The burden of RSV disease in infants throughout their first year of life, irrespective of gestational age at birth, preexisting conditions, or age at entry into the season, suggests that there is a need to evaluate new strategies to help protect all infants against RSV and mitigate this burden for infants, their caregivers, and the health-care systems.

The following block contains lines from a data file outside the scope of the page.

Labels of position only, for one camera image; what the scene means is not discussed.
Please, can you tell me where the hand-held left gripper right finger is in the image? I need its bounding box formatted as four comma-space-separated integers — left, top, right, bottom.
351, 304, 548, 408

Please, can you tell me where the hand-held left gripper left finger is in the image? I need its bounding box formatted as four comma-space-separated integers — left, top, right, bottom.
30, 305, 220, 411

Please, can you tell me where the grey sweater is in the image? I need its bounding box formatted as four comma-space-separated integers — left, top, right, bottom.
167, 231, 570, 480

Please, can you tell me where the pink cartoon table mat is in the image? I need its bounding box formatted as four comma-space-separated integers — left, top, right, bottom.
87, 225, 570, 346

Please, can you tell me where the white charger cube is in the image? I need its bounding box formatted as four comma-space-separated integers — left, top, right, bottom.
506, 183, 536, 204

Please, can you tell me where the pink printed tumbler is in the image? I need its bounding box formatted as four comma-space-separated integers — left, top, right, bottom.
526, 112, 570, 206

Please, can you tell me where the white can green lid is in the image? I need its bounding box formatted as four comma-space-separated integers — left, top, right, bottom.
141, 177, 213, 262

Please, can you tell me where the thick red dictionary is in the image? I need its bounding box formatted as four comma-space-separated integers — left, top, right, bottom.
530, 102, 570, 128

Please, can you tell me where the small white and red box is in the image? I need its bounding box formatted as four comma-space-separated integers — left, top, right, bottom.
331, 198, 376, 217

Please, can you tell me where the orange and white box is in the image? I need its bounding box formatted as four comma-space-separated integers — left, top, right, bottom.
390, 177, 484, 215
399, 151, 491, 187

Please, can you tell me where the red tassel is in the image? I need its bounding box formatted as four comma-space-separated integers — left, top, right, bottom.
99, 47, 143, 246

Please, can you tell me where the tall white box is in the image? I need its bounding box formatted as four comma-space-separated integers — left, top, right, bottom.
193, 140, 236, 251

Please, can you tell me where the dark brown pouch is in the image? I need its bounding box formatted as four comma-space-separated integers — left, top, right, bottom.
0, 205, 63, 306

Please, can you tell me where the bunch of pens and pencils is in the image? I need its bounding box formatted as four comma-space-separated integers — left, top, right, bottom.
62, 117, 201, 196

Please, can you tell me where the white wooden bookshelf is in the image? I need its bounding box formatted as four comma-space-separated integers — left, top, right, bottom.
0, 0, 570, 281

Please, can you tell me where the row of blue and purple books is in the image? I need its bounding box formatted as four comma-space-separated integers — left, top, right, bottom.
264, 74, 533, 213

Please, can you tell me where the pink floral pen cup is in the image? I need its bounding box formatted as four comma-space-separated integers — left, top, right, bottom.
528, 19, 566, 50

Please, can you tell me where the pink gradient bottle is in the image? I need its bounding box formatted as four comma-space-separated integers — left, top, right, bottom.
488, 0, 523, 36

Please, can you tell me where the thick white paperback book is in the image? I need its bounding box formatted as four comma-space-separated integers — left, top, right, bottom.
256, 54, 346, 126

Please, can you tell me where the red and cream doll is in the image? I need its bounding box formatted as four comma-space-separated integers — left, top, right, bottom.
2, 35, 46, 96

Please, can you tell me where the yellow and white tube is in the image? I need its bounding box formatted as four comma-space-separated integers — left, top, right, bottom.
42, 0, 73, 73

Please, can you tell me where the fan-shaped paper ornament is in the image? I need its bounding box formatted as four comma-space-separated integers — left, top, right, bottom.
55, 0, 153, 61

Annex: Protein encoded by viral genome of RSV.
Protein | Function |
---|---|
M | Matrix protein. Non-glycosylated phosphorylated protein located external to the nucleocapsid layer, where it acts as a bridge between the lipid bilayer envelope and the nucleocapsid. |
N | Nucleoprotein. Structural protein involved in the packaging of the viral RNA |
P | Phosphoprotein. Interacts with L protein in the RNA replication. |
L | RNA Polymerase. Replicates the viral RNA. |
NS1/NS2 | Non structural proteins. Involved in the evasion of the innate immune response |
M2-1/M2-2 | Regulatory proteins, involved in the regulation of the transcription and replication of the genome |
SH | Small hydrophobic protein. Involved in the immune evasion (?) |
G | Glycoprotein G, involved in: docking of the virion to the C×3C Chemochine Receptor 1 (CX3CR1) and glycosaminoglycans of the cell surface; inhibiting production of Interferon type I; promotion of Th-2 polarized response |
F | Glycoprotein F, fusion protein, eliciting the fusion between the virion and the targeted cell, with resulting infection of the cytoplasm. Target protein: surface nucleolin |
Funding Statement
The author(s) reported there is no funding associated with the work featured in this article.
Disclosure statement
In accordance with Taylor & Francis policy and their ethical obligation as researchers we declare that all external authors have been participants in the past at advisory boards and/or have been speakers at symposia and/or lecture sponsored by Sanofi. Dr. CHECCUCCI LISI, Dr. ROBERTS, Dr. HEINRICHS, and Dr. VASSILOUTHIS, are reporting that they are employed by SANOFI and may hold shares and/or stock options in the company, a company that may be affected by the research reported in the enclosed paper. Authors have disclosed those interests fully to Taylor & Francis, and they have in place an approved plan for managing any potential conflicts arising from having been involved in the writing of this review.